The modern sexual revolution was responding to real problems. But its solution, Perry argues, has been weighed in the balance and found wanting. It hasn’t delivered on its promises. Young people are having less (and less satisfying) sex than their parents or grandparents; divorce, abortion, sexual violence, and pornography have all shot up. And women have borne the brunt of it.
Louise Perry has written a feminist critique of the sexual revolution, and it’s brave, excoriating, and magnificent.
The Case Against the Sexual Revolution isn’t a Christian book. Perry’s critique is rooted in evolutionary biology, feminist passion, and empirical observation, not biblical interpretation or theology. (We could of course argue that feminist passion is ultimately a product of biblical interpretation and theology, but that discussion can wait for another day.) Her language will offend some readers. She mentions practices and depravities that most of us would prefer never to think about. The devastating consequences of sexual “liberation” on vulnerable young women, particularly through loveless sex (chap. 4), pornography (chap. 5), sexual violence (chap. 6) and prostitution (chap. 7) are unsparingly exposed through analysis and personal narratives that can be deeply uncomfortable to read.
But it’s an outstanding book nonetheless: courageous, punchy, compellingly argued, and well written. From the haunting epigrams on the opening page to the delightfully robust conclusion, Perry—a New Statesman columnist and campaigner against male sexual violence—mounts a full-on assault against the sexual free market, the denial of male-female difference, the exploitation of women, the trivialization of sex, and “the matricidal impulse in liberal feminism that cuts young women off from the ‘problematic’ older generation” (189–90). If you have the stomach for it—and if you don’t, you can always skip chapters 5 to 7—you would do well to read it.
Sexual Differences
Perhaps the best way of summarizing The Case Against the Sexual Revolution is through the chapter titles: “Sex Must Be Taken Seriously” (chap. 1), “Men and Women Are Different” (chap. 2), “Some Desires Are Bad” (chap. 3). It almost sounds like a preaching series based on the opening chapters of Genesis. The echoes of Christian anthropology continue throughout the book, as Perry engages the various ways in which sex is distorted and abused in our culture (chap. 4–7) and concludes with “Marriage is Good” (chap. 8) and “Listen to Your Mother” (conclusion). Yet the rationale for each of these statements is empirical, not exegetical, and draws on peer-reviewed research rather than biblical authority.

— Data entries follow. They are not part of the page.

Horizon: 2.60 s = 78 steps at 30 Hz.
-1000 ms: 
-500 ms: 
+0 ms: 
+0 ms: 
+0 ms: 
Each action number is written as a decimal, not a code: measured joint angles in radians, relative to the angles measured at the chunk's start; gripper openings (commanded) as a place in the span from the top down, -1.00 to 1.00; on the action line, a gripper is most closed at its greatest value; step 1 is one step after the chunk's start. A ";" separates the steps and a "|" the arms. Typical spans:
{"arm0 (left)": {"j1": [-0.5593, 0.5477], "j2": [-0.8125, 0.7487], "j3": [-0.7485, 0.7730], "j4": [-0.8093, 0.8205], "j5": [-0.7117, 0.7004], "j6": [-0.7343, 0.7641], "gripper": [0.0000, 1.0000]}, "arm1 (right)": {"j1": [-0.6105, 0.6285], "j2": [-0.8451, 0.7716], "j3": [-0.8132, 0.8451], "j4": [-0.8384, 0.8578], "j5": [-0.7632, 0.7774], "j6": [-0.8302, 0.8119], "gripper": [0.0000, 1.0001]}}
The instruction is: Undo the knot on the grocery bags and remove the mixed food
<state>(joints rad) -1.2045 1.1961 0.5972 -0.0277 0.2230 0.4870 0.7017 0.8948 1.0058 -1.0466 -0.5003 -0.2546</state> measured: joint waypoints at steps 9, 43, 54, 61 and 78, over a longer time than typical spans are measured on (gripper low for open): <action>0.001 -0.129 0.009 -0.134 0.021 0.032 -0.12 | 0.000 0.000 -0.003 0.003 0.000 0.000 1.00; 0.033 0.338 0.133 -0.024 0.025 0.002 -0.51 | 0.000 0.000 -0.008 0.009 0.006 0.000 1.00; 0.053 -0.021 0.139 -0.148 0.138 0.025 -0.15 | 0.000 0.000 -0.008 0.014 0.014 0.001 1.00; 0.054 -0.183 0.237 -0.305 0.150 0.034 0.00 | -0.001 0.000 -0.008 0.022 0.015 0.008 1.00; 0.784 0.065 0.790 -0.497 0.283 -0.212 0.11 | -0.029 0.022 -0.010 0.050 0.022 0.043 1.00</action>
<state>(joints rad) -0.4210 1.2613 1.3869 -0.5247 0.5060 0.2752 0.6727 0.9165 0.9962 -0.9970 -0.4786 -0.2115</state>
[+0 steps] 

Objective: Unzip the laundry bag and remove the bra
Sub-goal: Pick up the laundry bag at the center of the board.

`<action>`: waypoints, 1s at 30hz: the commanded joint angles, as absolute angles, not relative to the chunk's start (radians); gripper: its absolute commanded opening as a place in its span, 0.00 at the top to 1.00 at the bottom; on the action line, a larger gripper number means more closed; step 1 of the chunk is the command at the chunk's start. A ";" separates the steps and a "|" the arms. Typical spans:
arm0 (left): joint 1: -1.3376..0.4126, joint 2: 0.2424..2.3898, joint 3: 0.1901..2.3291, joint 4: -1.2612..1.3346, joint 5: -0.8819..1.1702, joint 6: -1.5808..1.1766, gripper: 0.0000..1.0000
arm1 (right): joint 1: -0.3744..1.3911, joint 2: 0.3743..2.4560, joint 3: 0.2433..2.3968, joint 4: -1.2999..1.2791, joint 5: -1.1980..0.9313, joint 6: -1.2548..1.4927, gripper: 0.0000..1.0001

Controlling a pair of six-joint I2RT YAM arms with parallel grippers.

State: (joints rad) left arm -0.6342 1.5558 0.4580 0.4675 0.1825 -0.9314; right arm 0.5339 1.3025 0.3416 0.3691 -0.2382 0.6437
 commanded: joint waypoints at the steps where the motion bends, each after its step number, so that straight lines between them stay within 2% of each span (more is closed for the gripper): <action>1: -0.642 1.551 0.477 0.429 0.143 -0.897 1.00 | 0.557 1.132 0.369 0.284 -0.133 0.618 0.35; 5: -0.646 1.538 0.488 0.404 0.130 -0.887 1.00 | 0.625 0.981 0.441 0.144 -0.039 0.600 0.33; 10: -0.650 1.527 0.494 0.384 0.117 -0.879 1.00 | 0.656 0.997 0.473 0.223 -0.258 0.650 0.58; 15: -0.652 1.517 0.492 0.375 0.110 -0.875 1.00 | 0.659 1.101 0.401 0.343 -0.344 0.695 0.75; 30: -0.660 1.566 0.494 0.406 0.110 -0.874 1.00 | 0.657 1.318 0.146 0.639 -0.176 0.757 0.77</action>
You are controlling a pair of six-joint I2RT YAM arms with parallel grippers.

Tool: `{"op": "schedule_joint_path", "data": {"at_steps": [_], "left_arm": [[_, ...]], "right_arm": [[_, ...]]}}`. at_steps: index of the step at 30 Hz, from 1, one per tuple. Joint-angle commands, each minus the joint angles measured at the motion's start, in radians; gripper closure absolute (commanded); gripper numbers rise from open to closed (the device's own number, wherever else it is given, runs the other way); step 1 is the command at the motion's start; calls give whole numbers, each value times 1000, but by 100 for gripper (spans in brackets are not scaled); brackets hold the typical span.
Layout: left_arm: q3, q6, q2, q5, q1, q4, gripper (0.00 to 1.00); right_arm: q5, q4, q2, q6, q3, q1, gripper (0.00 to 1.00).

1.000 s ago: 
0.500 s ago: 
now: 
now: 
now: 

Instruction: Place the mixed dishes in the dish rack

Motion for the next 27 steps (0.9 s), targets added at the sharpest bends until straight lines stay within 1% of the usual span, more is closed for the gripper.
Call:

Sexually speaking, Perry explains, men and women have different interests. These interests are rooted in biology and are as old as the hills. Some relate to the basic facts of life: the male contribution to creating a child takes minutes and costs nothing, while for the female it takes months and could cost everything. Some emerge from psychological differences, such as the statistical reality that men have a much higher desire for sociosexuality, or sexual variety, than women. Some are simply a function of anatomy; the differences in strength and speed between the average man and the average woman mean that men pose an incalculably greater physical risk to women than vice versa.
Every society has to work out how to balance these interests, and no way of doing it is flawless. But, Perry argues, “Western sexual culture in the twenty-first century doesn’t properly balance these interests—instead, it promotes the interests of the Hugh Hefners of the world at the expense of the Marilyn Monroes” (10–11). Powerful men win. Vulnerable women lose.
Not All Desires Are Good
At the heart of this culture is the disenchantment of sex. Sex means nothing for the liberal feminists Perry is challenging; sexual intercourse is just a form of physical recreation, sex work is just a form of work, and any restrictions on either are nothing but outdated, patriarchal, Victorian prudery. Any way in which you want to express your sexuality is good, by definition: “A woman should be able to do anything she likes, whether that be selling sex or inviting consensual sexual violence, since all of her desires and choices must necessarily be good” (14).
But this, for Perry, is simply not true. Some desires are bad. “Liberal ideology flatters us by telling us that our desires are good and that we can find meaning in satisfying them, whatever the cost,” she explains. “But the lie of this flattery should be obvious to anyone who has ever realized after the fact that they were wrong to desire something, and hurt themselves, or hurt other people, in pursuing it” (20).